───── DATA
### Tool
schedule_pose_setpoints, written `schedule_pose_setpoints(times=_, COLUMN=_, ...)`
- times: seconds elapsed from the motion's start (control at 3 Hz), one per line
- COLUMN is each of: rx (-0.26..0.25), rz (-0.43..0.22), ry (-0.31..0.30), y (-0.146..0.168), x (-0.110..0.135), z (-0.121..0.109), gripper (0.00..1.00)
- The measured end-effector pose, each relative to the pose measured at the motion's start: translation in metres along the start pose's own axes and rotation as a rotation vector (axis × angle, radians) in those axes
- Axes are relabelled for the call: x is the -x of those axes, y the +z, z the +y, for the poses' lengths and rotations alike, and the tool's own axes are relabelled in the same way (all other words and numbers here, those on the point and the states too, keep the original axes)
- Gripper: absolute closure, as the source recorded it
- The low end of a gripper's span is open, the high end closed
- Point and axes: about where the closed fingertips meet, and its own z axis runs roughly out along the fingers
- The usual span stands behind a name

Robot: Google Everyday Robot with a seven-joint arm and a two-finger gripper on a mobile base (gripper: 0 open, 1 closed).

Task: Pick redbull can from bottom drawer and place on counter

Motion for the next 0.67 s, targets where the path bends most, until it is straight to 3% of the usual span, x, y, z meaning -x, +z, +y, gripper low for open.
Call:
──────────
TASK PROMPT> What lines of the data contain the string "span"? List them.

TASK SOLUTION>
- The low end of a gripper's span is open, the high end closed
- The usual span stands behind a name
Motion for the next 0.67 s, targets where the path bends most, until it is straight to 3% of the usual span, x, y, z meaning -x, +z, +y, gripper low for open.

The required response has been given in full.